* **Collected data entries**
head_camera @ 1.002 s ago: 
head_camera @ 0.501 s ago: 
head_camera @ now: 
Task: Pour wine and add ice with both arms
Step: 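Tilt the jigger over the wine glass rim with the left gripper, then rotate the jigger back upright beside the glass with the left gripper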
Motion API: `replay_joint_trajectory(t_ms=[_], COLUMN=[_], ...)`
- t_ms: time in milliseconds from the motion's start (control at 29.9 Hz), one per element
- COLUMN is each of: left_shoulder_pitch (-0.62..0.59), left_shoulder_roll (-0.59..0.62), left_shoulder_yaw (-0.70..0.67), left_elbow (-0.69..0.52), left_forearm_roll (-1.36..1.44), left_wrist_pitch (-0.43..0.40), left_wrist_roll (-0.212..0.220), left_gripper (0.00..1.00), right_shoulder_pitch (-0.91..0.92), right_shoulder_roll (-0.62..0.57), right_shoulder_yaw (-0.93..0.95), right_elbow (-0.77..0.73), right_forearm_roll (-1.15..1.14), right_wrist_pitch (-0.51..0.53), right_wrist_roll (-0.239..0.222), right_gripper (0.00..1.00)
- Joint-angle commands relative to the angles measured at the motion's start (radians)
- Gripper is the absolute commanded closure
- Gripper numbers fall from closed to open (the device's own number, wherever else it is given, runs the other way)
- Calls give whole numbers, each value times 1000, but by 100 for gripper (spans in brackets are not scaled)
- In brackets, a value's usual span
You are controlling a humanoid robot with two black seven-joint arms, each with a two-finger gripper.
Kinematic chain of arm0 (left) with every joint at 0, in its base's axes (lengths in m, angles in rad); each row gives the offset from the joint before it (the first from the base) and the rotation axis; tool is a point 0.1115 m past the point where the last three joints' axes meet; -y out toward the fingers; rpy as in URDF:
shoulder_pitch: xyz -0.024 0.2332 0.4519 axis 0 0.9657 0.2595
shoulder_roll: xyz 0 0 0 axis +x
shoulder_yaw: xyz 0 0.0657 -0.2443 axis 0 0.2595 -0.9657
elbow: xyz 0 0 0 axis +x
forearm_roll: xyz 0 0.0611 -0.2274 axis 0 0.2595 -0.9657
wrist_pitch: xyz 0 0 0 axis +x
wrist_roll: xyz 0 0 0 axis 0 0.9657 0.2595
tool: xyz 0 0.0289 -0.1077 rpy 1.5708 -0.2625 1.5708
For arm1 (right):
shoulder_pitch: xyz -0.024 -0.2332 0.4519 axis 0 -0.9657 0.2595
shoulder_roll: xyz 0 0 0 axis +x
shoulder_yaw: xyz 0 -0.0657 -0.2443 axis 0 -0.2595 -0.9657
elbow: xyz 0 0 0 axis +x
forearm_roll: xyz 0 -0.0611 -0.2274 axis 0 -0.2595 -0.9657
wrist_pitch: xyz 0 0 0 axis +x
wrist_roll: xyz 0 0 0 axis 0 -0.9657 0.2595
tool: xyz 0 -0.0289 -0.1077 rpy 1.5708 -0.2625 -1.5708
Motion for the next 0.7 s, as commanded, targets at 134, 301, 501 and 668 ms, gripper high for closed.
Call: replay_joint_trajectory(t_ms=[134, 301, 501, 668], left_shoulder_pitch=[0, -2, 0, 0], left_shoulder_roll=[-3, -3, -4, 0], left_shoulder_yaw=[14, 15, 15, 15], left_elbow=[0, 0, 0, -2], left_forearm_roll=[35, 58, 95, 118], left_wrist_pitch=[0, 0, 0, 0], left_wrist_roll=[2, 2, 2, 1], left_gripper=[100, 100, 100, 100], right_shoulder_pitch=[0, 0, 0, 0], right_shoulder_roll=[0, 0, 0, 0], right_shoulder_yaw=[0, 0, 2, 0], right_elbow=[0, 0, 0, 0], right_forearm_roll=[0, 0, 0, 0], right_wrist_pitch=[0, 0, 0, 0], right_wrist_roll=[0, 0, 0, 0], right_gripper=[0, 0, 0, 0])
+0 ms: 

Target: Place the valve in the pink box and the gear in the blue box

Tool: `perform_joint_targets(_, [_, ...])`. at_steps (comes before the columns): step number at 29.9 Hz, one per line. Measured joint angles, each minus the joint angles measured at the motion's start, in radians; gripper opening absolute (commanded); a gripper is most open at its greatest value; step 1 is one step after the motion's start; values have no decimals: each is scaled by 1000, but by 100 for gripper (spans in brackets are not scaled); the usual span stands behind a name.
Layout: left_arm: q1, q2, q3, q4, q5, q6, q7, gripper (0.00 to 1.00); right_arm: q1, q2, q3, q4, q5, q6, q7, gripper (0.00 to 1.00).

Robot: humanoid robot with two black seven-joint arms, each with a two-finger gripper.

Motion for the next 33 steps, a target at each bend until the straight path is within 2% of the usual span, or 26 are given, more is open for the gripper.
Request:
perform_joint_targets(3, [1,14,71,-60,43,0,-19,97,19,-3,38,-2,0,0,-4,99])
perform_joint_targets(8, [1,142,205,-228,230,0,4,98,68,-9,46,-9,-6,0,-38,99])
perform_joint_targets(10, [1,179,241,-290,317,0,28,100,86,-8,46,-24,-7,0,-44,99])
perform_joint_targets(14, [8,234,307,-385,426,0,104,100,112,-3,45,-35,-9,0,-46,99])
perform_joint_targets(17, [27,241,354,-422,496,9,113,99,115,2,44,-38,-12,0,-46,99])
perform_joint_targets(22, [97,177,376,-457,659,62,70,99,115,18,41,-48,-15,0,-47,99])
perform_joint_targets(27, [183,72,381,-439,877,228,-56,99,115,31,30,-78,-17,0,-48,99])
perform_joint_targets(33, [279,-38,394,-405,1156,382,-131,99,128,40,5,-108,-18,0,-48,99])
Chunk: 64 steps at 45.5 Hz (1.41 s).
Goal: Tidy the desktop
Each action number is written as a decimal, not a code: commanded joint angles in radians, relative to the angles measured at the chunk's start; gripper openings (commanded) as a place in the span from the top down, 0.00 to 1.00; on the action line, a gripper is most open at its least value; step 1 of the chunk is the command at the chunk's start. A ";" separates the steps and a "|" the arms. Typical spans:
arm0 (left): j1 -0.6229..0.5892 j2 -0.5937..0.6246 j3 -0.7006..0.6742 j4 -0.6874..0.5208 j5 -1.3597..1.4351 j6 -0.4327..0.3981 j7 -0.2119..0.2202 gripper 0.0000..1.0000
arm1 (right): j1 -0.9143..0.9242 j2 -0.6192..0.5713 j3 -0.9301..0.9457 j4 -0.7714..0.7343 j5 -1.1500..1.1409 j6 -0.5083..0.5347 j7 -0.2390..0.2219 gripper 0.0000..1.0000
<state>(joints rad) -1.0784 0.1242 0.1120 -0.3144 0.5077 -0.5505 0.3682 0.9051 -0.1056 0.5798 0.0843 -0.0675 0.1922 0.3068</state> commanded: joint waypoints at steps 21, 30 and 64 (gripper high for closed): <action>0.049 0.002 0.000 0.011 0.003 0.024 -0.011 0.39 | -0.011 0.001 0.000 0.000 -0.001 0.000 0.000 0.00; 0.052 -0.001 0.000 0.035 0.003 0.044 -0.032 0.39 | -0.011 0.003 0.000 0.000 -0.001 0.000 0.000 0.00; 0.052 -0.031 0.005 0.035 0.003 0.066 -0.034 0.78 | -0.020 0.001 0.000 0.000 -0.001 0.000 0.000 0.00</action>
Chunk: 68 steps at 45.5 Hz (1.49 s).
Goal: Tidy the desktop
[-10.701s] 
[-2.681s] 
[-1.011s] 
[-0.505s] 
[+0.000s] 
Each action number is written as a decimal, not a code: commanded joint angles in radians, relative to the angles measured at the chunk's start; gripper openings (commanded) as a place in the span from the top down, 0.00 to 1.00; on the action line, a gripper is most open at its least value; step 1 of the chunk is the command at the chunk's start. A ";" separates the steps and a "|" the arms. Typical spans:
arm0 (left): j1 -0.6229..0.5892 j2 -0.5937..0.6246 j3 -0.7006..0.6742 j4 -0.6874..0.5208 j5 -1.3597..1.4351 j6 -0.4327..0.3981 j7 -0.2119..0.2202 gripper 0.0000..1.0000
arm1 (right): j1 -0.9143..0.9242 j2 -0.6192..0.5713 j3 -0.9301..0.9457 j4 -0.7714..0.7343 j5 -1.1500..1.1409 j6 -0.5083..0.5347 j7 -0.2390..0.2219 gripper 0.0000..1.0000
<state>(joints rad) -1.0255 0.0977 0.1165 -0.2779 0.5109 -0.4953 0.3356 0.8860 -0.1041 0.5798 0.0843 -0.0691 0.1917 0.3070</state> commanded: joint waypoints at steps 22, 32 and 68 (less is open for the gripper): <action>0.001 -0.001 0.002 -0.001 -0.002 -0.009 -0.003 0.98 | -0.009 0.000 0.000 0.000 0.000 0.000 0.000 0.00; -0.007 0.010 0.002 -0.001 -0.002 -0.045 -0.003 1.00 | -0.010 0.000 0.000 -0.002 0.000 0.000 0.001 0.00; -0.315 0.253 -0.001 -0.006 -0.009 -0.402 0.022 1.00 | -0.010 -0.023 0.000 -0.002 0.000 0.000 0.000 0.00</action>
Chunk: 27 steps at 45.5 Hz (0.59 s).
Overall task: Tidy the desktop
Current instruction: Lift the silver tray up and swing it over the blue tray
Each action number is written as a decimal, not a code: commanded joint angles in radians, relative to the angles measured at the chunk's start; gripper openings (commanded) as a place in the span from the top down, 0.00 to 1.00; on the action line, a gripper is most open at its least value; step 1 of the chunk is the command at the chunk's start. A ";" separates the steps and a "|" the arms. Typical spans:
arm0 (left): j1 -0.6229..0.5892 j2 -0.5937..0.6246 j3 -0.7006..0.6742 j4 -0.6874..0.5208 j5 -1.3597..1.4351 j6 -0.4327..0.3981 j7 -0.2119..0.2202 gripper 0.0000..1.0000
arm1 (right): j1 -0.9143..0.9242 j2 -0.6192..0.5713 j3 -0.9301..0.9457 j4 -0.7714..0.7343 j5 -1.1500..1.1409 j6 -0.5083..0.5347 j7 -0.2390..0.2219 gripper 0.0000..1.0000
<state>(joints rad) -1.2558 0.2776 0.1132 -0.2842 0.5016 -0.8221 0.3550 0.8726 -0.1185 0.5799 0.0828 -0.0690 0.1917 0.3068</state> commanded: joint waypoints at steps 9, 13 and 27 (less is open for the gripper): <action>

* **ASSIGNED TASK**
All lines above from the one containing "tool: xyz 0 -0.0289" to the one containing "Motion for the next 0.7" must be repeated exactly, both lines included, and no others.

* **EXERCISE OUTPUT**
tool: xyz 0 -0.0289 -0.1077 rpy 1.5708 -0.2625 -1.5708
Motion for the next 0.7 s, as commanded, targets at 134, 301, 501 and 668 ms, gripper high for closed.

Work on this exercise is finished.